## WORK TASK
Exactly reproduce the lines from the line containing "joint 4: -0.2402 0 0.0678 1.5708" to the end of the data below, inclusive, and nothing else.

## DATA SEGMENT
----

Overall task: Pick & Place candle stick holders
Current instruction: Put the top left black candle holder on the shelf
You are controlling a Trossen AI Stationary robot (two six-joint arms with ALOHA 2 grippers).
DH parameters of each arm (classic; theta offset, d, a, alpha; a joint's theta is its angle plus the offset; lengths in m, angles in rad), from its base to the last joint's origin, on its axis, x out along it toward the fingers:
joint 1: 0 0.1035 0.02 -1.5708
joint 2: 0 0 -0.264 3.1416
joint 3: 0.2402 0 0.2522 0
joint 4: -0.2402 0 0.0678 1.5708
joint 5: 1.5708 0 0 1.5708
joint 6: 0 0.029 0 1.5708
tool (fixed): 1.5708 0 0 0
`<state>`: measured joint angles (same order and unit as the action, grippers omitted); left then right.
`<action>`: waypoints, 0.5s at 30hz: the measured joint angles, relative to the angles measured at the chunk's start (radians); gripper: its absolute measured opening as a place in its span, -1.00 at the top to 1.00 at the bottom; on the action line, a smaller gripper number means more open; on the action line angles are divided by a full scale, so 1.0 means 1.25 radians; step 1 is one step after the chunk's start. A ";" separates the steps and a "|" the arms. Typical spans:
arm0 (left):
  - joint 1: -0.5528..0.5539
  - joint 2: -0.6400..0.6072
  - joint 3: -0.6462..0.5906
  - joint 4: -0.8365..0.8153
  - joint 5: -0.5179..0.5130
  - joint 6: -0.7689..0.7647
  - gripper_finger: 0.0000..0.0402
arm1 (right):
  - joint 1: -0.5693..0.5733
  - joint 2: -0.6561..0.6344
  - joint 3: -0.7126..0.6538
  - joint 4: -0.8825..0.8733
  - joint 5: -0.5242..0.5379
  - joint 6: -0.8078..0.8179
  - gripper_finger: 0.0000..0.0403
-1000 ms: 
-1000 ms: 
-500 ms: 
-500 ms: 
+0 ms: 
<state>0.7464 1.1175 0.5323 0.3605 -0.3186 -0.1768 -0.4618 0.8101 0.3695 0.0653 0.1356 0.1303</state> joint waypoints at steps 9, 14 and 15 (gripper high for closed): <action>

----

## RESPONSE TO THIS EXERCISE
joint 4: -0.2402 0 0.0678 1.5708
joint 5: 1.5708 0 0 1.5708
joint 6: 0 0.029 0 1.5708
tool (fixed): 1.5708 0 0 0
`<state>`: measured joint angles (same order and unit as the action, grippers omitted); left then right.
`<action>`: waypoints, 0.5s at 30hz: the measured joint angles, relative to the angles measured at the chunk's start (radians); gripper: its absolute measured opening as a place in its span, -1.00 at the top to 1.00 at the bottom; on the action line, a smaller gripper number means more open; on the action line angles are divided by a full scale, so 1.0 means 1.25 radians; step 1 is one step after the chunk's start. A ";" separates the steps and a "|" the arms. Typical spans:
arm0 (left):
  - joint 1: -0.5528..0.5539
  - joint 2: -0.6400..0.6072
  - joint 3: -0.6462..0.5906
  - joint 4: -0.8365..0.8153
  - joint 5: -0.5179..0.5130
  - joint 6: -0.7689..0.7647
  - gripper_finger: 0.0000..0.0402
arm1 (right):
  - joint 1: -0.5693..0.5733
  - joint 2: -0.6561..0.6344
  - joint 3: -0.7126..0.6538
  - joint 4: -0.8825..0.8733
  - joint 5: -0.5242..0.5379
  - joint 6: -0.8078..0.8179
  - gripper_finger: 0.0000..0.0403
-1000 ms: 
-1000 ms: 
-500 ms: 
-500 ms: 
+0 ms: 
<state>0.7464 1.1175 0.5323 0.3605 -0.3186 -0.1768 -0.4618 0.8101 0.3695 0.0653 0.1356 0.1303</state> joint waypoints at steps 9, 14 and 15 (gripper high for closed): <action>

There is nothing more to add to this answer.